1.2 – Thermal management, estimating how much unusable energy will result from the inefficiencies in the system, and what you will need to reject that waste heat to space.
1.3 – Magnetic nozzle – realistic performance within the bounds of engineering.
1.4 – Scale and time-line to build the space infrastructure required to be build and fuel the starship.
1.5 – Pointing accuracy limits for optical com and power beaming
(2)
Determining the weak links from conducting honest system-level assessments is NOT a BAD thing! Such determinations show the community which technical areas need more attention… those incremental research steps to strengthen those weak links.
If one is just doing advocacy, however, then yes, they don’t like to admit weak links because it makes their pet ideas look bad. But progress is not about sales pitches. To make real progress, we have to be honest about those weak links – and fix them.
ljk, thanks. However, I’m not sure I understand where you’re coming from, as your reply to Paul Titze seems to be assuming a space economy, while your reply to me seems to want to bypass a space economy altogether.
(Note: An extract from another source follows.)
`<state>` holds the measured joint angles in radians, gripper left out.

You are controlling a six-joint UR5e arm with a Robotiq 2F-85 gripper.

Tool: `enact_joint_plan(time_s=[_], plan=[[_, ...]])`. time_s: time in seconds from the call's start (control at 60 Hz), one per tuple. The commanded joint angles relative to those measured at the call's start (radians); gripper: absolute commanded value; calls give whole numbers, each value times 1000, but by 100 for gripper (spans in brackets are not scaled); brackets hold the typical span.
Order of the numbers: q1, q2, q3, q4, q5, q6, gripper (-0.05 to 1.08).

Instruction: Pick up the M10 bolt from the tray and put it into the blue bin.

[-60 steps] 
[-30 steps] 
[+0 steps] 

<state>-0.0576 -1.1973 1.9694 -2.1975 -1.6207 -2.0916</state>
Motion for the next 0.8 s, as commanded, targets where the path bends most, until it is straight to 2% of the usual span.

My point is that the very large energy demand of a manned interstellar vehicle (a multiple of current annual global industrial production) requires a well-established space economy. Maybe this will be based on nuclear fusion, and maybe mining helium-3 (more realistically from Uranus, as described in more detail by John S. Lewis, rather than from Jupiter), or maybe on solar power converted to microwave beams or to antimatter. I believe we’ve disagreed before in comments here about the possibility of building any kind of starship right now using nuclear fission.
Marc, thanks, I think I’m still at the hypothetical scenarios stage, but will look and see if I can re-emphasise the uncertainties while preserving something of value!
Stephen
LJK:
Yes, this is true. No matter how big, the space ship is likely to be much less massive than the collection of all the factories that will be required to produce it and its components, subcomponents, etc. from raw materials. So better to build it on Earth, launch it in pieces, and merely assemble it in space. Ikea style :-)
On the other hand, we DO want to build all those factories in space, eventually, for all sorts of non-starship reasons. So, it all depends which we want first: The starship, or the complete industrial infrastructure in space. And “some kind of permanent presence” is not enough. It has to be a complete industrial infrastructure capable of producing the bulk of the starship without recourse to Earthside factories.